Global equities were weaker as measured by MSCI World, down -7.13% in USD terms.
Global 10 year bond yields spiked higher over the month with the US rate up to 4.31%, driven by higher inflation expectations.
Portfolio commentary
The Portfolio currently holds 31 global infrastructure stocks and returned -5.00% for March which was behind the benchmark. Year to date the Portfolio is up 8.80%, which is ahead of the benchmark that has returned 8.14%.
The European and UK infrastructure holdings were the weakest over the month, which reversed the trend from earlier in the year. We added to the water sector over the month (now up to 15%) and participated in an equity raising for H2O America which was raising money for the acquisition of another water company Quadvest. H2O America ended up being one of the Portfolio’s best performers for the month (up 9%), reflecting the benefit of improved growth and secured funding. Cheniere Energy was up 20% due to the better outlook for US LNG exports given the uncertainty of flows from other regions. Amongst the weaker European and UK stocks, the European cell towers were the weakest.
Outlook
Despite ongoing geopolitical volatility and no clear timeline for the Iran war, the listed infrastructure sector remains defensive and well positioned to keep building assets and earnings for investors.
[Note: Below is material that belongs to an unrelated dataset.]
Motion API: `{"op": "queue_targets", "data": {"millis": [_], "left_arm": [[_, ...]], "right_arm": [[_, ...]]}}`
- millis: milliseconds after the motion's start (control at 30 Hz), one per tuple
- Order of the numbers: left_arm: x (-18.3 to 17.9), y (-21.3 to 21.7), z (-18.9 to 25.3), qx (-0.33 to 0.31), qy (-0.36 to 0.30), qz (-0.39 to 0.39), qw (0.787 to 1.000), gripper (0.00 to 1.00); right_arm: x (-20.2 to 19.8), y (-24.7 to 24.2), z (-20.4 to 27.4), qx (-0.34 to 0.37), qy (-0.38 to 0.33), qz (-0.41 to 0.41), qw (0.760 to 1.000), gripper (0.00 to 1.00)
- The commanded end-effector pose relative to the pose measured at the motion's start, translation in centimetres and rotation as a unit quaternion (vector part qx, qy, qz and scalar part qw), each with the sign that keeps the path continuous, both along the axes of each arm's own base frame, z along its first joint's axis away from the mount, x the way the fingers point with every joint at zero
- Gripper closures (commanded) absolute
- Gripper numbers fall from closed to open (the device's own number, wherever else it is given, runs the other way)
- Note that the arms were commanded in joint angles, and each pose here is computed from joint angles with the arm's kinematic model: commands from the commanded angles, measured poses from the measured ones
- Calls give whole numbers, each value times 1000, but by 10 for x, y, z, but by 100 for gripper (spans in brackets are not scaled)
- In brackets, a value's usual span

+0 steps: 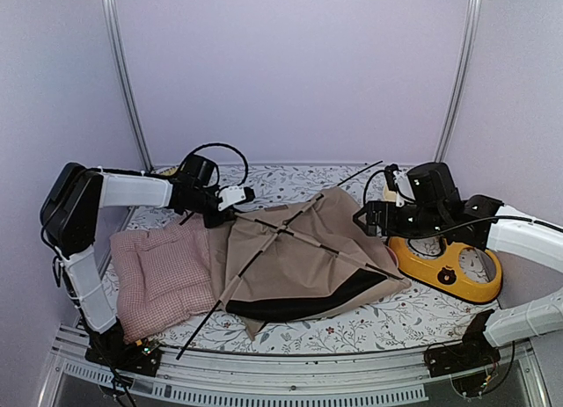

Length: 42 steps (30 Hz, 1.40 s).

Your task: Set up the pet tent

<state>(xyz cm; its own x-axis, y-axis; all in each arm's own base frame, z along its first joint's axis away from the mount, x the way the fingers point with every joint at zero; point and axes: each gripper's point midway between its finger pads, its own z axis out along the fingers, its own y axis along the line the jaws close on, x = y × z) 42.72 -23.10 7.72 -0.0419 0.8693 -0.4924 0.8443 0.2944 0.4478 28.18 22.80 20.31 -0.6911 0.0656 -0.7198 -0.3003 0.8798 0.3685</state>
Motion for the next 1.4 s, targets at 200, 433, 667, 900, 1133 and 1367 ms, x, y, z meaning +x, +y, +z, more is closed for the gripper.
{"op": "queue_targets", "data": {"millis": [200, 433, 667, 900, 1133, 1367], "left_arm": [[-3, -12, -17, 3, 7, -13, 1000, 87], [6, -15, 24, -23, -46, -5, 999, 100], [13, -16, 84, -45, -122, 2, 991, 100], [18, -14, 129, -62, -186, 20, 980, 100], [13, -20, 172, -79, -240, 28, 967, 100], [-3, -28, 197, -95, -265, 15, 959, 100]], "right_arm": [[4, -3, 6, 9, -14, -10, 1000, 3], [3, -3, 11, 18, -18, -12, 1000, 3], [8, 1, 33, 30, -39, -8, 999, 3], [20, 9, 81, 46, -89, 0, 995, 3], [27, 9, 137, 59, -152, -3, 987, 3], [26, 3, 165, 56, -187, -6, 981, 2]]}}
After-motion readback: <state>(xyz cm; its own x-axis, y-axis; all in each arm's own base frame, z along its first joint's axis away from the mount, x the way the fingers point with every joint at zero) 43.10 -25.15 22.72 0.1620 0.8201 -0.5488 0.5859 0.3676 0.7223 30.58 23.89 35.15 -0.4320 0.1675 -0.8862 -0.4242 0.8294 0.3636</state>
The HALO (Heavy Assets, Low Obsolescence) nature of infrastructure makes the companies relatively stable in an environment where the future AI impact on business models across the economy is creating uncertainty.
Large amounts of capital continue to be invested by infrastructure companies to facilitate mega themes of our time including decarbonisation, digitalisation, water quality and transportation.